Coaching a group in general can be challenging. Whether it’s a group of college kids or adults getting together after work, the logistics can be difficult. Dealing with different variables such as abilities, personalities, skills, and speed, makes it even more so. In November of 2008 I took over as head coach of the University of Colorado Triathlon Team. Going into my first team meeting I didn’t know what to expect. I had heard the team was a party team, lacking talent, discipline, and commitment to train. That sounded like just the challenge I wanted to take on!
This was a completely different type of group dynamic than I was used to. However, I think the principle is the same when working with adults. It’s the camaraderie and friendship that keeps people coming back. Here are some of my tips, learned mostly by trial and error, that can help you set up a group workout in your community.

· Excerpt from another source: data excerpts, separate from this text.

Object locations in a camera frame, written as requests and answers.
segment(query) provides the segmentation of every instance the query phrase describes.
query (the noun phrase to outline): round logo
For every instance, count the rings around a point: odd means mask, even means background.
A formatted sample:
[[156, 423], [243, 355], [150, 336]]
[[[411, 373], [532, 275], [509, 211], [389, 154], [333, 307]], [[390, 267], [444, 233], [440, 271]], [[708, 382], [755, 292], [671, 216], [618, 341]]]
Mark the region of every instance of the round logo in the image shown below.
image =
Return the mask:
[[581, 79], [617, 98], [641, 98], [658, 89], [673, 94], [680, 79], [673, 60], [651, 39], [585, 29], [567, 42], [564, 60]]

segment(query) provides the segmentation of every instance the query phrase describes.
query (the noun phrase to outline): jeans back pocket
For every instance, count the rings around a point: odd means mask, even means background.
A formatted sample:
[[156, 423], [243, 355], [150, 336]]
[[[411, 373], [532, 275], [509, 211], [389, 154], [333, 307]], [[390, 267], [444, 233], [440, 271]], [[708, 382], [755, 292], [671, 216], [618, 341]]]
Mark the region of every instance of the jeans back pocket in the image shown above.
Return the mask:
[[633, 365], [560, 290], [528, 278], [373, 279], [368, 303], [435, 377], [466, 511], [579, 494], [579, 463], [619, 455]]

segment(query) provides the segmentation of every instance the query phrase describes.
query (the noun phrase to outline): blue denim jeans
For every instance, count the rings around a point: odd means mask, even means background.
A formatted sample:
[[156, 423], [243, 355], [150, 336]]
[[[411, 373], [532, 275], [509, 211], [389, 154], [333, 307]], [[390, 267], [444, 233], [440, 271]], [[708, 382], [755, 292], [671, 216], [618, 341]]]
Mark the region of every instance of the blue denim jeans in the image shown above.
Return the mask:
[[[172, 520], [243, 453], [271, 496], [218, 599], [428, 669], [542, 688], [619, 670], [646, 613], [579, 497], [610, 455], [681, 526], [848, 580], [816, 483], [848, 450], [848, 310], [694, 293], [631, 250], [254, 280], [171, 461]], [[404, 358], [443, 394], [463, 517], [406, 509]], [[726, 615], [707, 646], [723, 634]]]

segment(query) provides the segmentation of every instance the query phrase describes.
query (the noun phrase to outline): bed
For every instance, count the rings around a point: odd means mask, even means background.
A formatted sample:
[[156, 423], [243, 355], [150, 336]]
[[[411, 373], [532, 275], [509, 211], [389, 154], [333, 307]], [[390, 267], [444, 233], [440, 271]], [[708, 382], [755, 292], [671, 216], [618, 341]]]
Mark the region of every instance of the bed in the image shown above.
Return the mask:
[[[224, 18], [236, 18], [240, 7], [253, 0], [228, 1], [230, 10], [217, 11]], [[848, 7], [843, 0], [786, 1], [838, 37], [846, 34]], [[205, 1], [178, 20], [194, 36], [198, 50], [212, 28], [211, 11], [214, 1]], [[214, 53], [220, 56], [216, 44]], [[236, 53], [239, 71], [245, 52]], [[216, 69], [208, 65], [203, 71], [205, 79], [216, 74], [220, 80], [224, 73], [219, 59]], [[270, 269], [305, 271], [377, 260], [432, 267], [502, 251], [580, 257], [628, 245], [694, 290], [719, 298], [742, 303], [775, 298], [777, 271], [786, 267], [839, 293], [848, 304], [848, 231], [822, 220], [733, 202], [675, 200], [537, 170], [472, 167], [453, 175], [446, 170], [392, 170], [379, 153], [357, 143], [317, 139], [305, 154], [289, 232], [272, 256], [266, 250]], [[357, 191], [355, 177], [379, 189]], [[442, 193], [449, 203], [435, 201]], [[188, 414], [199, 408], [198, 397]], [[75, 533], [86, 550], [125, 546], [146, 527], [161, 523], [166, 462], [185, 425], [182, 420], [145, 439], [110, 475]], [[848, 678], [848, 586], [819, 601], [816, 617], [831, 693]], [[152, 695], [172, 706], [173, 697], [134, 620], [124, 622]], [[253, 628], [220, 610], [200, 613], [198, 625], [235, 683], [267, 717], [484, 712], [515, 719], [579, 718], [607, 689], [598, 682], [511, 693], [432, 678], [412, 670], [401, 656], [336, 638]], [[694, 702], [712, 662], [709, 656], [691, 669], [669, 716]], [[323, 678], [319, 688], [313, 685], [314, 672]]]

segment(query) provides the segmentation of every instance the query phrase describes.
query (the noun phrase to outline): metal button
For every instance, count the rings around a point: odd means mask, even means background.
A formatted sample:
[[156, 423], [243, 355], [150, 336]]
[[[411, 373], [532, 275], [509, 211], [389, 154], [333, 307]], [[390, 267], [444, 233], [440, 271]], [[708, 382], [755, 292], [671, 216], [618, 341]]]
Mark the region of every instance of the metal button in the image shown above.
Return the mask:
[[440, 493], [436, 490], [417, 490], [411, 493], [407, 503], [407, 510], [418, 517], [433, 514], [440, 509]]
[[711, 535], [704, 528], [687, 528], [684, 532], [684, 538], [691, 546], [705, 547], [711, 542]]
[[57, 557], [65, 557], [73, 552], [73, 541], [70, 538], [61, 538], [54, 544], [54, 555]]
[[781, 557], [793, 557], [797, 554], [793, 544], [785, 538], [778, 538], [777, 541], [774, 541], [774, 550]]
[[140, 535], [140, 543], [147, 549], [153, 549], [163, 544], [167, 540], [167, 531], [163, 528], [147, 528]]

Setting up a swim group is logistically the easiest group to manage. If your local pool doesn’t have a Master’s program then look to set up your own. A typical swim session is either early in the morning, around 5:30AM, or in the evening around 6PM. Swims are the easiest to keep going year round because even if it’s dark you can still swim in a pool. You’ll need to work with your local rec center officials to find out the times available. Once you have lanes reserved, promote it in the rec center, to your local triathlon club and any local triathlon or swim shops.

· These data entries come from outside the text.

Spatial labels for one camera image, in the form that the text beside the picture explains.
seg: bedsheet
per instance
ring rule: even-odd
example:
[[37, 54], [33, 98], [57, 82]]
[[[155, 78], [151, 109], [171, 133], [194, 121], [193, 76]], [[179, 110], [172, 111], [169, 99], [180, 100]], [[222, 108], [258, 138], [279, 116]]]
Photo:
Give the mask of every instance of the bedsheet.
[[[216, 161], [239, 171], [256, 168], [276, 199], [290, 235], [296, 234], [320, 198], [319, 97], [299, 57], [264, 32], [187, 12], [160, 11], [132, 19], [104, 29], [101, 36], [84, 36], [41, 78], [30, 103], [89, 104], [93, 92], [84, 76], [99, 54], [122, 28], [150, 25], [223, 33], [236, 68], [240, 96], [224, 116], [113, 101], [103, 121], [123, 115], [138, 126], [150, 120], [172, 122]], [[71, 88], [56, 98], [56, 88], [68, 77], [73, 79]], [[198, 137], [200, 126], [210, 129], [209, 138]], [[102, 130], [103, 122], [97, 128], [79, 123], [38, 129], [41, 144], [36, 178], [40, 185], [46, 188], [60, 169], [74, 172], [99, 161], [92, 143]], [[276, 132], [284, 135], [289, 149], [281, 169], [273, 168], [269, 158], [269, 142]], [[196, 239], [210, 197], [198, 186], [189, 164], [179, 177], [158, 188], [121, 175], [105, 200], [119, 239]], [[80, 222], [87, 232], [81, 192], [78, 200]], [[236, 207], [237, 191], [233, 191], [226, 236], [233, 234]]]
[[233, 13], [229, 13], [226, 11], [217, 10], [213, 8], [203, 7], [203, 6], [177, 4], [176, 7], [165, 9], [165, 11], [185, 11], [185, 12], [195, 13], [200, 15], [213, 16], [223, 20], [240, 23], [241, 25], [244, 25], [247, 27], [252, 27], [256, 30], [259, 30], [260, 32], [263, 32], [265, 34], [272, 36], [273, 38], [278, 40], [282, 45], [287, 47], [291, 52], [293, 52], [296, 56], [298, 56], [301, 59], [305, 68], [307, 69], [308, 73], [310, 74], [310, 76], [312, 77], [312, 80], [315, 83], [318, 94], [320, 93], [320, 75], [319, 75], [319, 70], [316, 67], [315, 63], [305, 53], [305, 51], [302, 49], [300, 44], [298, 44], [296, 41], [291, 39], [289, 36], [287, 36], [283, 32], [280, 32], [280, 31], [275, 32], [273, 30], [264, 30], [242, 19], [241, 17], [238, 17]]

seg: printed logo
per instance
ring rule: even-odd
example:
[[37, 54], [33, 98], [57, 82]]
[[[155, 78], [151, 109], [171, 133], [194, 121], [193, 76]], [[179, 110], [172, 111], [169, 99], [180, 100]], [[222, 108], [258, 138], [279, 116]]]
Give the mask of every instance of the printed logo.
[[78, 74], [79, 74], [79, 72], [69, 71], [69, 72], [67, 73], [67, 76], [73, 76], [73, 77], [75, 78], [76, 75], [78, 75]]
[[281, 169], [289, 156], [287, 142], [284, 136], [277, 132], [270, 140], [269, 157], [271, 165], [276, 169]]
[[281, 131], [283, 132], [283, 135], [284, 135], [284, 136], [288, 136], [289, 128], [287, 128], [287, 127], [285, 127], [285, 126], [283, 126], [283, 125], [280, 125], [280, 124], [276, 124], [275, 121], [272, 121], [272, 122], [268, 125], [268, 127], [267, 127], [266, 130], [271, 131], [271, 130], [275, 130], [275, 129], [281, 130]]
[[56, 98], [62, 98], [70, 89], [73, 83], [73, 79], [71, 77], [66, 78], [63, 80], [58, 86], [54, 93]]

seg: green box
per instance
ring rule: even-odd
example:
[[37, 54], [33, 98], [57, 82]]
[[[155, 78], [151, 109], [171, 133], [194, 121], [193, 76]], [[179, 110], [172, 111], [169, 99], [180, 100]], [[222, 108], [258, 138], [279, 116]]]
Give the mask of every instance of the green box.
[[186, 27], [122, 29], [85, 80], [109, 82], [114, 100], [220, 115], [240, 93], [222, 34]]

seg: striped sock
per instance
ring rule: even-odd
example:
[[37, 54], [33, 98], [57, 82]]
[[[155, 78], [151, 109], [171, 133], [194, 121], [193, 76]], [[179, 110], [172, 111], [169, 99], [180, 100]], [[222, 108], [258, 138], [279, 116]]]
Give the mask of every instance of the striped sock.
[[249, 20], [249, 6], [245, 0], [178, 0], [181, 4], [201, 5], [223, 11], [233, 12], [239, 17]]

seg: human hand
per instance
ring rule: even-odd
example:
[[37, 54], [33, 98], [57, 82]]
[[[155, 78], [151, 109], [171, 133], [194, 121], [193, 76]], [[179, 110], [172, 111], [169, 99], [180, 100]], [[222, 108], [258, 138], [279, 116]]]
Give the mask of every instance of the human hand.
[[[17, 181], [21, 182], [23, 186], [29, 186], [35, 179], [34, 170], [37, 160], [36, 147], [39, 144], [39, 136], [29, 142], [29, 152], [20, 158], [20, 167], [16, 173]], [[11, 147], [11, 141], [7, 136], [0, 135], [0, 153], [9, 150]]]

On deck, the first step is get everyone in the right lane for the their ability. At times I had over 50 athletes at the pool so making sure everyone was in the right lane was crucial. Next, make sure there is a capable lane leader who can lead the lane and keep everyone on task. There are times you may need to spend 15 minutes with a beginner and you need to make sure the lane leaders can do their job. While structure is needed, don’t be afraid to get creative. When your team is tired and everyone’s dragging it’s OK to call it early or introduce a fun game of water polo or relay races. This helps team bonding, creates a fun atmosphere and was a staple in the early years for me at CU.

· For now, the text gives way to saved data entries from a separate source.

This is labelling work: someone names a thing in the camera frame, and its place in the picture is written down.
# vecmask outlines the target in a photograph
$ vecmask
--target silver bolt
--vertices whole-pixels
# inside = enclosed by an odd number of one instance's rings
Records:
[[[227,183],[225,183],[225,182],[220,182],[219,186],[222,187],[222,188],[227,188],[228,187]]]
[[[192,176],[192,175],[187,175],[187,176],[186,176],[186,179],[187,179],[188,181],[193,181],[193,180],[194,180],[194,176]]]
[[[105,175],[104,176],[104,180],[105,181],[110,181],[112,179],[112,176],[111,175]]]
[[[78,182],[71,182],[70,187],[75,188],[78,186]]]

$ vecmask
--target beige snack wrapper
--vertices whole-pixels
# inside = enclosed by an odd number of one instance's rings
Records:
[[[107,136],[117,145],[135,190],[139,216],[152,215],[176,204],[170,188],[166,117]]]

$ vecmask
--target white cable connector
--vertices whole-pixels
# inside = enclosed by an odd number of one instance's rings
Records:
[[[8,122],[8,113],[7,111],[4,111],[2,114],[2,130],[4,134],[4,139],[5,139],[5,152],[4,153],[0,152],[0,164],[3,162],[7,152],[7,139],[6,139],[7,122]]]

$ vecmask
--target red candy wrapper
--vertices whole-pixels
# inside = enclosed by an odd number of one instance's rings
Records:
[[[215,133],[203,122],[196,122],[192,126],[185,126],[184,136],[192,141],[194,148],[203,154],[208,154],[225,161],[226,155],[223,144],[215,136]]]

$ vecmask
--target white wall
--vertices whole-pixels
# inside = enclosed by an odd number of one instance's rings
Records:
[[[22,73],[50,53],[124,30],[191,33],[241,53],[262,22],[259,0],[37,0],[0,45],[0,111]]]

This is probably the most challenging because you can’t watch everyone bike like you can while on the pool deck or at the track and it is inherently the most dangerous sport. With varying levels of ability and a group of over 20 athletes, I broke the CU team up into smaller groups- each with it’s own leader. Smaller groups are easier to manage and safer than a large group. Plus, you won’t have faster athletes waiting for the slower ones or have slower athletes working too hard just to catch up. Once again you have to rely on your team leaders to lead their pace groups. You should feel 100% confident that each leader knows the rules of the road and will ride in a safe and courteous manner. Some days I rode with the group and other days I followed them in a car. Occasionally, the entire team would ride together as a no-drop ride where one of our faster riders would lead an easy paced ride that had constant re-grouping to keep the cyclists together. Obviously, the easiest way to coach a group for riding is to have an indoor area where you can have 15 to 20 riders set up bike trainers and you can then monitor HR, hydration, effort, etc. Indoor sessions are very popular in the winter months but tend to be forgotten in the summer.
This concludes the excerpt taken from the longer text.